Эверелл-Коттедж. 15 марта 1862 года
Дражайшая Шарлотта!
Вы меня пугаете! Прошло уже около пяти недель, как я пишу Вам, а Вы до сих пор не отвечаете. Я жду в страхе и тревоге. Неужели Вы возненавидели меня? Боюсь, это так. Ко мне теперь вернулось душевное здоровье, вернулся сон и былая красота — даже Мари-Клод говорит это. Я не помню в точности, о чем писала Вам в том бреду, помню только, что поверила Вам мои самые мрачные тайны. Так неужели Вы не найдете в своем сердце места для прощения?
Ваш друг
Синнамон Эверелл Грейвз.
Эверелл-Коттедж. 20 марта 1862 года
Шарлотта!
Почему Вы до сих пор не пишете? Я боюсь Вас.

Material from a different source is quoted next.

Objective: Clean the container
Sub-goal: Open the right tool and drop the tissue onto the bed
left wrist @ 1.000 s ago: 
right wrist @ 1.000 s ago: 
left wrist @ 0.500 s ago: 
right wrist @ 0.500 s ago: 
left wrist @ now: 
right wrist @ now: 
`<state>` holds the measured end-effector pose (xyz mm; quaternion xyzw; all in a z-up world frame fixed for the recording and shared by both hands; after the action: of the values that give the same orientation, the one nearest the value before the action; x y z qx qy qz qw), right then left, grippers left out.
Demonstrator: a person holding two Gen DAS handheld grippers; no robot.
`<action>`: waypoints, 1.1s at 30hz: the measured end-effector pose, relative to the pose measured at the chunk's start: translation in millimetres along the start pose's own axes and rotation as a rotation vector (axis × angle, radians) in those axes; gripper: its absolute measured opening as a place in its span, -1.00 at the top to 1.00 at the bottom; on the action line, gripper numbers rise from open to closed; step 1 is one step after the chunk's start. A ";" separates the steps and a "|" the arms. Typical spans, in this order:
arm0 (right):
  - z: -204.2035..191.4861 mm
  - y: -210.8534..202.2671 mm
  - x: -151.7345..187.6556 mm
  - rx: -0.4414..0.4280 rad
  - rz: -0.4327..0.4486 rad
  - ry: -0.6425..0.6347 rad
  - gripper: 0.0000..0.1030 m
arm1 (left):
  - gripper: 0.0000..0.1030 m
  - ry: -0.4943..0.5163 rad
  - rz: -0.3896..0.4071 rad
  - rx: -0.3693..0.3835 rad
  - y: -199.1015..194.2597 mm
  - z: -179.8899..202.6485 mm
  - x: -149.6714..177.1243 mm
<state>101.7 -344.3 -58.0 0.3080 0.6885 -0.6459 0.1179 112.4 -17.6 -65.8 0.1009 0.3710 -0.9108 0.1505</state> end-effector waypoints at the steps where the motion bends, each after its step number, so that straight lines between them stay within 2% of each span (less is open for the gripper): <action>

Пожалуйста, напишите.
Ваша Синнамон.
22 марта
Ш., пожалуйста, напишите! Я боюсь, если Вы не напишете, то я сделаю что-нибудь неосмотрительное.
Синнамон.
* * *
24 марта
Мне все понятно — Вы осуждаете меня. Я не могу поверить, что Вы, maк хорошо зная меня, все же предпочли отвернуться. Я знаю, что Вы понимаете, на что я способна. Бедная, бедная Шарлотта! Это последний раз, когда я питаю к Вам какую-либо жалость.
Синнамон.
Эверелл-Коттедж. 25 марта 1862 года
Mon cher Monsieur he Quoi![2]
Или мне следует называть Вас Monsieur Charles de la Vallee[3]? Мы встречались, полагаю, на одном приеме в октябре — и Ваши ухаживания за мадемуазель Темпл вызвали у меня тогда глубочайшую скорбь. Полагаю, Вам следует оставить всякие попытки преследования милой девушки и вернуться в Нант, где Вы, как выяснилось, служили префектом полиции и были посажены в тюрьму по обвинению во взятках. Возможно такое? И имя-то Вы себе взяли как у прислуги — какой стыд! Мой друг, живущий в Нанте, прислал мне объявление из тех, что были расклеены по городу после Вашего позорного бегства оттуда. Ваш портрет на нем, конечно, не льстит Вам. Но с другой стороны, и не противоречит Вашей сущности.